How to choose the right 3D printing material?

How to choose the right 3D printing material?

If you decide to 3D print a design, one of the first questions you need to ask yourself is; which filament am I going to use? There is a wide range of filaments available and as a beginner, it can be overwhelming. This blog will help you choose the right filament for your application, so you can be sure you’re getting started with the right filaments.

Who will use the 3D printer?

One of the first considerations when choosing filament is the user of the 3D printer. This is because not every filament is easy to print. For beginners, we recommend PLA or ABS. PLA is the ultimate entry-level material. A print with PLA can hardly fail. If you use the default settings of our dddrop RAPID ONE, it delivers perfect results. ABS is also suitable for beginners, but it is advisable to gain some experience with PLA first before switching to ABS.
Serial production in 3d printing
Filaments such as PETG and FLEX, on the other hand, are more suitable for experienced users. These materials require precise adjustments, where small adjustments can already have a big impact on the print. We therefore recommend gaining a sufficient understanding of the printing process before working with these more complex filaments.

How warm is the environment in which the design is used?

When printing objects exposed to high temperatures, you need to choose the right material that can withstand heat. Each filament has a specific glass temperature – the point at which the material starts to soften. This is crucial when choosing the right filament.
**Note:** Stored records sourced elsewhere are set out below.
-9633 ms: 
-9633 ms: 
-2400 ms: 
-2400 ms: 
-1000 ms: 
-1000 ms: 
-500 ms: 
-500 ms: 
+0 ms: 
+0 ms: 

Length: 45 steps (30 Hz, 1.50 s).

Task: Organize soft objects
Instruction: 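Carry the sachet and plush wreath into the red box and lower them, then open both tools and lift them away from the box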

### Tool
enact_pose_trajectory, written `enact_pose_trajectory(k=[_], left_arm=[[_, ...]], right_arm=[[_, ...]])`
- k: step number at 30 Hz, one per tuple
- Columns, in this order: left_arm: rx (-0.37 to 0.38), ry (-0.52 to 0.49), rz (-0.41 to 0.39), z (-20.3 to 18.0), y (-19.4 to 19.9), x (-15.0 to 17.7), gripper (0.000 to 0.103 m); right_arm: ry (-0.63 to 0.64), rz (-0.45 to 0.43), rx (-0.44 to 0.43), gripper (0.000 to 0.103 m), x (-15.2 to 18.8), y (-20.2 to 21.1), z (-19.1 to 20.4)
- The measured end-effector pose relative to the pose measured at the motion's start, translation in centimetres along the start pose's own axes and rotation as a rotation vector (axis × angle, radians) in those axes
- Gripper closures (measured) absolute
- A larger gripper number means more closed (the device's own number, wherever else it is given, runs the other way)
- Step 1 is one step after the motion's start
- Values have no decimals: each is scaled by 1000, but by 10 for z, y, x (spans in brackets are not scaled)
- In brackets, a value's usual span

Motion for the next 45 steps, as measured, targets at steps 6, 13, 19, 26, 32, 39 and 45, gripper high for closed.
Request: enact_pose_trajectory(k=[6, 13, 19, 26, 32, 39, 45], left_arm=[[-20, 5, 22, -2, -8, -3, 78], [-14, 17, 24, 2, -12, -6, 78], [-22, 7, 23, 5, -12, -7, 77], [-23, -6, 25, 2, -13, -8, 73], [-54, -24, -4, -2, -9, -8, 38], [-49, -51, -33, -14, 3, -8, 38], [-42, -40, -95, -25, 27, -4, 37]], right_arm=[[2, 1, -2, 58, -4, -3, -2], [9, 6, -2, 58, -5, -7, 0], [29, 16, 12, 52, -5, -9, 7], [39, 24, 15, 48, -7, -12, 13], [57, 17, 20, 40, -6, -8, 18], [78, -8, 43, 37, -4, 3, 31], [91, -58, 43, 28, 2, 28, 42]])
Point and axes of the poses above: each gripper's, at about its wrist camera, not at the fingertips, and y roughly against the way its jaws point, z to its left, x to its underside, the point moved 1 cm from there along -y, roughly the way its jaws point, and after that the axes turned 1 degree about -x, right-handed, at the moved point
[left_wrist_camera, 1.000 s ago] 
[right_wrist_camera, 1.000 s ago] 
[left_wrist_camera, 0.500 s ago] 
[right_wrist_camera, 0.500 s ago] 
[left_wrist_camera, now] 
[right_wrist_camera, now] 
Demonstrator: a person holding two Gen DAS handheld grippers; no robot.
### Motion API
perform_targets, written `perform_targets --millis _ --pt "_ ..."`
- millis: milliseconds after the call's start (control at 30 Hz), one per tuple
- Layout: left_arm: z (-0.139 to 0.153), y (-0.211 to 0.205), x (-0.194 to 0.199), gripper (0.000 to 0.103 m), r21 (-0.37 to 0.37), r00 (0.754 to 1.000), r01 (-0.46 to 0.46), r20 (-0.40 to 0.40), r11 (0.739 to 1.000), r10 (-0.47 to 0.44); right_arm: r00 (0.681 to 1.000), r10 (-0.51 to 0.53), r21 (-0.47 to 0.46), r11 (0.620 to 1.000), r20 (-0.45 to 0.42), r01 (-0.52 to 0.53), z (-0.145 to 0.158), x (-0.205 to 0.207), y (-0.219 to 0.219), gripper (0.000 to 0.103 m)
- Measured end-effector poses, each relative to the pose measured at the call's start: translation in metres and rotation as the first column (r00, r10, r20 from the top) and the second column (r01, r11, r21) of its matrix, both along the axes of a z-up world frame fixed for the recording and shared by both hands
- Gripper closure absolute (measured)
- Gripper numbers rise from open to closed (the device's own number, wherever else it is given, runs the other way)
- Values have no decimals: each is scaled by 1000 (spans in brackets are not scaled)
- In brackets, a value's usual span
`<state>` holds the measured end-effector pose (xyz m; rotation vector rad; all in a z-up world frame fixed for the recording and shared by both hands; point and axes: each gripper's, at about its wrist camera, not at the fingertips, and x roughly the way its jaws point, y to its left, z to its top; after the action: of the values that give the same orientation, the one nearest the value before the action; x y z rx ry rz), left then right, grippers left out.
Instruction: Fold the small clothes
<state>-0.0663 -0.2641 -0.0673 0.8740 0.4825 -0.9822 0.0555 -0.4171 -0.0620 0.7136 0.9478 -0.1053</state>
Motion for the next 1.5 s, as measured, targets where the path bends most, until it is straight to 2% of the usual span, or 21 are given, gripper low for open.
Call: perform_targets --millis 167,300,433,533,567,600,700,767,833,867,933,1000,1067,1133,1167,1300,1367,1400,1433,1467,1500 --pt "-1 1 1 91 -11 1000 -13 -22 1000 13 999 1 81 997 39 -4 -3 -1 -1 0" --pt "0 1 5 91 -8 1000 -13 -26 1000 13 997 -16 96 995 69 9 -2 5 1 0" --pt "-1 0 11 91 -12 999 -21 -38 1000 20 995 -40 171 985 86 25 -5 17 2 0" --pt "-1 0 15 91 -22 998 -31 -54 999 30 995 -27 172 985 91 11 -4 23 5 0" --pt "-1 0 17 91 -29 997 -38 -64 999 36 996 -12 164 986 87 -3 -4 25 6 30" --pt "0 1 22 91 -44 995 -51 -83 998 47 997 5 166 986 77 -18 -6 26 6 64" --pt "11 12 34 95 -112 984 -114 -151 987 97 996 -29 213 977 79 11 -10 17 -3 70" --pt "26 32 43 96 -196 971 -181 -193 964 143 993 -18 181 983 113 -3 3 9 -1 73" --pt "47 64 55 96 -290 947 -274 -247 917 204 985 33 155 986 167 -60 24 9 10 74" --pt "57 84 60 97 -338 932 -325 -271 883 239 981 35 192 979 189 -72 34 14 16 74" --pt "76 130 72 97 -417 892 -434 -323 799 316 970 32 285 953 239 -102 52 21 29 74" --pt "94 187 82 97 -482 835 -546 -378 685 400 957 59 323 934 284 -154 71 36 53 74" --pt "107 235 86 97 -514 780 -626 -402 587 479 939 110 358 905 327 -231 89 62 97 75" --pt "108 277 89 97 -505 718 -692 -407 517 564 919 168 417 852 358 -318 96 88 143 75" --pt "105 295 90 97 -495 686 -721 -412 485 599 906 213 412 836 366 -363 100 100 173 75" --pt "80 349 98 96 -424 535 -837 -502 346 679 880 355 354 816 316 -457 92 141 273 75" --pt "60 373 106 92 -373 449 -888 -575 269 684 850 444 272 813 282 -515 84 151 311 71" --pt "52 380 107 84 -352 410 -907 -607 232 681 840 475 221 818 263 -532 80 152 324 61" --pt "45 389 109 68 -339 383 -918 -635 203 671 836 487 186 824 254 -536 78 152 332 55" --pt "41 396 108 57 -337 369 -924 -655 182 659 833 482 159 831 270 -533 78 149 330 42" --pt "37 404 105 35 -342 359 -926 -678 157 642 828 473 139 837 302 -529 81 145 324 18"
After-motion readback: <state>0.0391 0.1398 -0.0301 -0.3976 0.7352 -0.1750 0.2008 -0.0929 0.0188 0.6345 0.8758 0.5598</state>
For applications where your object will encounter heat, such as near a heat source or in direct sunlight, ABS is a good choice. It has a high glass temperature of 110°C, which makes it resistant to boiling water and other heat sources. PETG is slightly lower with a glass point of 90°C and is less able to withstand extreme temperatures. PLA and FLEX are the least heat-resistant, with a glass temperature around 60°C.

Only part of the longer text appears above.